TASK GOAL
Only what runs from the line with "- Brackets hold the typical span" to the end of the data should appear in the answer, exactly as written and without pictures.

EXERCISE DATA
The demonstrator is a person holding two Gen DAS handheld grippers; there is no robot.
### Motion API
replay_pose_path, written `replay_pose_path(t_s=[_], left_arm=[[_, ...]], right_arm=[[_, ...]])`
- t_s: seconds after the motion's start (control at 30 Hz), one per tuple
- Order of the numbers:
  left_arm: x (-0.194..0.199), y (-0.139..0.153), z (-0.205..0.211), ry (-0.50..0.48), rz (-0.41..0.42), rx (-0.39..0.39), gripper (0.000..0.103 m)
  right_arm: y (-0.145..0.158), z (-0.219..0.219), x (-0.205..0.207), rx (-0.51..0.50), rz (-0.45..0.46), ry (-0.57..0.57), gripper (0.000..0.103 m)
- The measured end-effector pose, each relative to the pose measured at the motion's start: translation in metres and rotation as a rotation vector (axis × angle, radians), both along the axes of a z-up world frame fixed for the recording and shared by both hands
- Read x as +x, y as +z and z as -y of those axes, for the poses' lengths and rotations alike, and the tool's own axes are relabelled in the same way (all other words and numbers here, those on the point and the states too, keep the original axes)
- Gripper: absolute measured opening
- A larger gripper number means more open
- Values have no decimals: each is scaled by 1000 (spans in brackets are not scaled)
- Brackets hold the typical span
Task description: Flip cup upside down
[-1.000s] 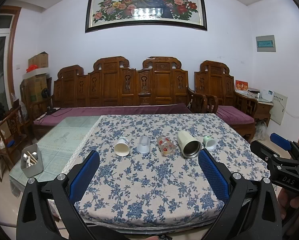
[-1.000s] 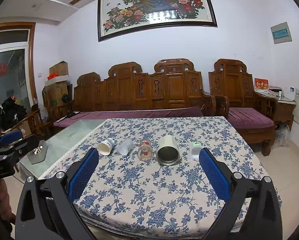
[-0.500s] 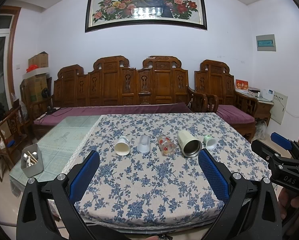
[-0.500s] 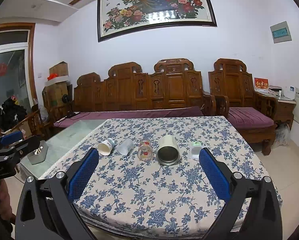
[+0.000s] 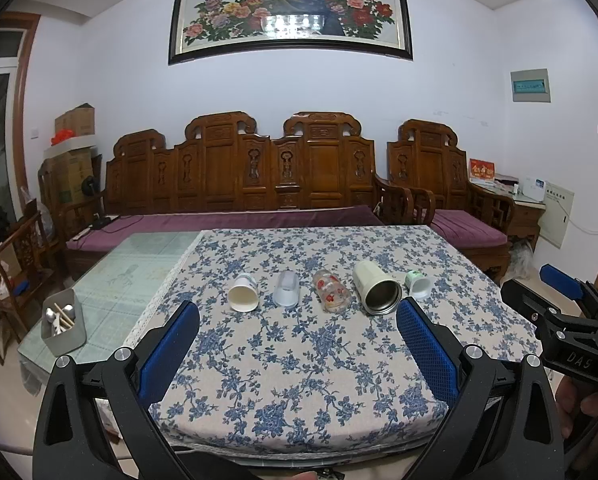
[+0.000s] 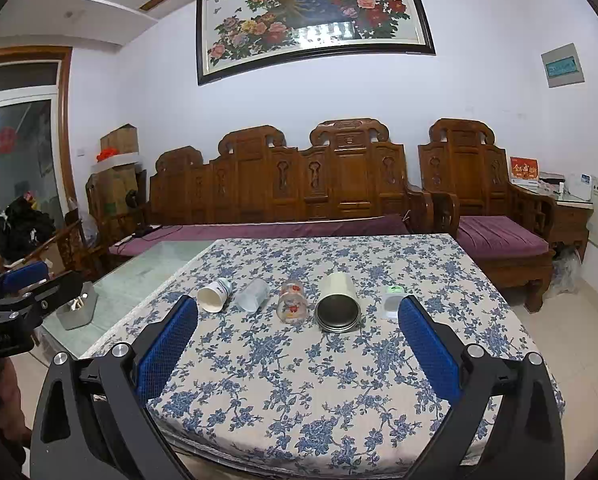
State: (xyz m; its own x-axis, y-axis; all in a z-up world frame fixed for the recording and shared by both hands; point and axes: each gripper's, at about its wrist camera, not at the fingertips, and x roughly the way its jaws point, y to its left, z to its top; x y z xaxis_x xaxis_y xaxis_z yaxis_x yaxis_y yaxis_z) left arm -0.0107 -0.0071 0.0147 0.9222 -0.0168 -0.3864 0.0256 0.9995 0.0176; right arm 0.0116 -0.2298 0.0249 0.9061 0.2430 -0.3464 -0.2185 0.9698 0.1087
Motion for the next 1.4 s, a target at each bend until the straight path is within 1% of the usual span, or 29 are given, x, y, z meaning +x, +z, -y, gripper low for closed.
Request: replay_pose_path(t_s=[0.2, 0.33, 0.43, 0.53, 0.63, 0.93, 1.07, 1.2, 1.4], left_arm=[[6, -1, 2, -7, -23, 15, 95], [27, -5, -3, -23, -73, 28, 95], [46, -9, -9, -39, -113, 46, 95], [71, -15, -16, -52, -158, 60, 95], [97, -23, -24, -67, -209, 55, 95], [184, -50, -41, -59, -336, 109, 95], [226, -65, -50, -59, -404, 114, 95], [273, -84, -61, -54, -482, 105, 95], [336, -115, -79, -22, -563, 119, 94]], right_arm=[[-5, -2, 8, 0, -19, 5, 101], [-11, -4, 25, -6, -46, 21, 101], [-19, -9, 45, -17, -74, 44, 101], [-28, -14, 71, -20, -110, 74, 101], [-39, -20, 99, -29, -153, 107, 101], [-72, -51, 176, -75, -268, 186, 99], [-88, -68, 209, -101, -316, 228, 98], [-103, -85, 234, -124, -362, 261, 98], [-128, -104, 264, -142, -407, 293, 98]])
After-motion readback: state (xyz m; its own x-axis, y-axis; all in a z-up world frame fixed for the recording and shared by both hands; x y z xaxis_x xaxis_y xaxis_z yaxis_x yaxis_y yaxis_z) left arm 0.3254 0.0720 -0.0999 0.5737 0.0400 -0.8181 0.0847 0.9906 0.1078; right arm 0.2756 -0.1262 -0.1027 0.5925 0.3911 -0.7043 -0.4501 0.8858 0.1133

EXERCISE RESPONSE
- Brackets hold the typical span
Task description: Flip cup upside down
[-1.000s] 
[-1.000s] 
[-0.500s] 
[-0.500s] 
[+0.000s] 
[+0.000s] 
State: (xyz m; its own x-axis, y-axis; all in a z-up world frame fixed for the recording and shared by both hands; point and axes: each gripper's, at about its wrist camera, not at the fingertips, and x roughly the way its jaws point, y to its left, z to its top; x y z xaxis_x xaxis_y xaxis_z yaxis_x yaxis_y yaxis_z) left arm -0.0107 -0.0071 0.0147 0.9222 -0.0168 -0.3864 0.0256 0.9995 0.0176; right arm 0.0116 -0.2298 0.0249 0.9061 0.2430 -0.3464 -0.2185 0.9698 0.1087
Motion for the next 1.4 s, a target at each bend until the straight path is within 1% of the usual span, or 29 are given, x, y, z meaning +x, +z, -y, gripper low for closed.
Request: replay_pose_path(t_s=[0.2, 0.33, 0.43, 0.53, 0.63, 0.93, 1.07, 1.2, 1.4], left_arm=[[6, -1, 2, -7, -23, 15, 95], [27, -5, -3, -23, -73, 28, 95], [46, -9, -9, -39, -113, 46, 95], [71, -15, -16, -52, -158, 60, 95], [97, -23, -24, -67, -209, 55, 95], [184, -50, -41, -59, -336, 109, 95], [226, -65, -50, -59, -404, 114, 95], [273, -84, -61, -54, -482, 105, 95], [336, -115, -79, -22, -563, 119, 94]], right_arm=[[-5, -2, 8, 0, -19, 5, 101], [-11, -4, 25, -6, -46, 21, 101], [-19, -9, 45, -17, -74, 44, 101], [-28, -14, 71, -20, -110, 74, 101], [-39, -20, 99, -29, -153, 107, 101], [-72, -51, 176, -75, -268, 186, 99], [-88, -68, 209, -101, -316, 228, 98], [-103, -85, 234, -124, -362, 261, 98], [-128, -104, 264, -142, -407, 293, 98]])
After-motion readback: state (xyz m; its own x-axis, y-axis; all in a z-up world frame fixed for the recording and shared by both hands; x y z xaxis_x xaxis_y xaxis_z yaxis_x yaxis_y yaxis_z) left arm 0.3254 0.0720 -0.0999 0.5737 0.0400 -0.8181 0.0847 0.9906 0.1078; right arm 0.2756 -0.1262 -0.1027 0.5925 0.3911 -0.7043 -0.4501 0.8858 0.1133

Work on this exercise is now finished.